На «Идиоте» мы остановимся еще короче, так как здесь существенно новых стилистических явлений почти нет.
Введенная в роман исповедь Ипполита («Мое необходимое объяснение») является классическим образцом исповеди с лазейкой, как и самое неудавшееся самоубийство Ипполита по замыслу своему было самоубийством с лазейкой. Этот замысел Ипполита в основном верно определяет Мышкин. Отвечая Аглае, предполагающей, что Ипполит хотел застрелиться для того, чтобы она потом прочла его исповедь, Мышкин говорит: «То есть, это как вам сказать? Это очень трудно сказать. Только ему, наверно, хотелось, чтобы все его обступили и сказали ему, что его очень любят и уважают, и все бы стали его очень упрашивать остаться в живых. Очень может быть, что он вас имел всех больше в виду, потому что в такую минуту о вас упомянул… хоть, пожалуй, и сам не знал, что имеет вас в виду»[279].
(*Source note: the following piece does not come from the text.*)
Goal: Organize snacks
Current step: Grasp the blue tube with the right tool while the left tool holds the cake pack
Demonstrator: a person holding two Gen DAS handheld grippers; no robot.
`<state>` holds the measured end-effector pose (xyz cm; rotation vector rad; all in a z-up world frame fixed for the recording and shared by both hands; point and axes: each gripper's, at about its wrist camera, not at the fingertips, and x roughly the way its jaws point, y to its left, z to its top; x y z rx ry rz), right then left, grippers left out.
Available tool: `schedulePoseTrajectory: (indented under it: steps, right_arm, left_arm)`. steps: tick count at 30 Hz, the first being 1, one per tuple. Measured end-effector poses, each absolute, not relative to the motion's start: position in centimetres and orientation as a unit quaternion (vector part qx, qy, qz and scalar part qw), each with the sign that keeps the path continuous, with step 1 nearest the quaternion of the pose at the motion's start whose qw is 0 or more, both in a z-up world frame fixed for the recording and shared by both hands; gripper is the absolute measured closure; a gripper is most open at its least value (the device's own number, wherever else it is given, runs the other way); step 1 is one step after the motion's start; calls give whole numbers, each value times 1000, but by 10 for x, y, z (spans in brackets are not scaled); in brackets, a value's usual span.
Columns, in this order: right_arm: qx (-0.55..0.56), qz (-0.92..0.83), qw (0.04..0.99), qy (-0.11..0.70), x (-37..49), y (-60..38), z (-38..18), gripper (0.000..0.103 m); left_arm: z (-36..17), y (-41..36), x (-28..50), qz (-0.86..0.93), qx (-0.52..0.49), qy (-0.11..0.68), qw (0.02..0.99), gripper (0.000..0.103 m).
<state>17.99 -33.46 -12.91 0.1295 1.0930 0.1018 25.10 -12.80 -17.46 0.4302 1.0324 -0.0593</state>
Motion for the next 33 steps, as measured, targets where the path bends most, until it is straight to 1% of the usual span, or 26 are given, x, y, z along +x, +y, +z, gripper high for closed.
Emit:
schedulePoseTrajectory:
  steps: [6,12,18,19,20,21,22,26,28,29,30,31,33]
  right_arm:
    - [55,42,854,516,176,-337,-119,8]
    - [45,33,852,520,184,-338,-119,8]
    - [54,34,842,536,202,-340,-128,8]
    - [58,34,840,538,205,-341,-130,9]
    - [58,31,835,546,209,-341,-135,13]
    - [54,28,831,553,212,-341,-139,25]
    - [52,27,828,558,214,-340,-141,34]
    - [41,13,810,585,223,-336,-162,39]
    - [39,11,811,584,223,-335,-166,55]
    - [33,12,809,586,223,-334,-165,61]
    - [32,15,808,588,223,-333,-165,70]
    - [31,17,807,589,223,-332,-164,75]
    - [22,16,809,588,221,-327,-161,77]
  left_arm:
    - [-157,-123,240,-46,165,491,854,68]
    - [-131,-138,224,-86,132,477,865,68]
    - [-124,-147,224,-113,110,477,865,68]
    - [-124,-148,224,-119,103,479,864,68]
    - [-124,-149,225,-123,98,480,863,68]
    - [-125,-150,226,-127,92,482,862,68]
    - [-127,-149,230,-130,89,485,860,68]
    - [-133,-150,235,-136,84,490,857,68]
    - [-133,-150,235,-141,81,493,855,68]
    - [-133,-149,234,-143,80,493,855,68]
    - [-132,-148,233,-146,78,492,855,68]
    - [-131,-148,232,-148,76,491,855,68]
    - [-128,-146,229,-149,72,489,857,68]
Это, конечно, не грубый расчет, это именно лазейка, которую оставляет воля Ипполита, и которая в такой же степени путает его отношение к себе самому, как и его отношение к другим[280]. Поэтому голос Ипполита так же внутренне незавершим, так же не знает точки, как и голос человека из подполья. Недаром его последнее слово (каким должна была быть по замыслу исповедь) и фактически оказалось совсем не последним, так как самоубийство не удалось.
В противоречии с этой, определяющей весь стиль и тон целого, скрытой установкой на признание другим находятся открытые провозглашения Ипполита, определяющие содержание его исповеди: независимость от чужого суда, равнодушие к нему и проявление своеволия. «Не хочу уходить, – говорит он, не оставив слова в ответ, – слова свободного, а не вынужденного, – не для оправдания, – о, нет! просить прощения мне не у кого и не в чем, – а так, потому что сам желаю того». На этом противоречии зиждется весь его образ, им определяется каждая его мысль и каждое слово.
С этим личным словом Ипполита о себе самом сплетается и слово идеологическое, которое, как и у человека из подполья, обращено к мирозданию, обращено с протестом; выражением этого протеста должно быть и самоубийство. Его мысль о мире развивается в формах диалога с какой-то обидевшей его высшей силой (см., например, т. 6, с. 401–402).
Взаимоориентация речи Мышкина с чужим словом также очень напряжена, однако носит несколько иной характер. И внутренняя речь Мышкина развивается диалогически как в отношении к себе самому, так и в отношении к другому. Он тоже говорит не о себе, не о другом, а с самим собою и с другим, и беспокойство этих внутренних диалогов велико. Но им руководит скорее боязнь своего собственного слова (в отношении к другому), чем боязнь чужого слова. Его оговорки, торможения и прочее объясняются в большинстве случаев именно этой боязнью: начиная от простой деликатности к другому и кончая глубоким и принципиальным страхом сказать о другом решающее, окончательное слово. Он боится своих мыслей о другом, своих подозрений и предположений. В этом отношении очень типичен его внутренний диалог перед покушением на него Рогожина (см. т. 6, с. 217–229).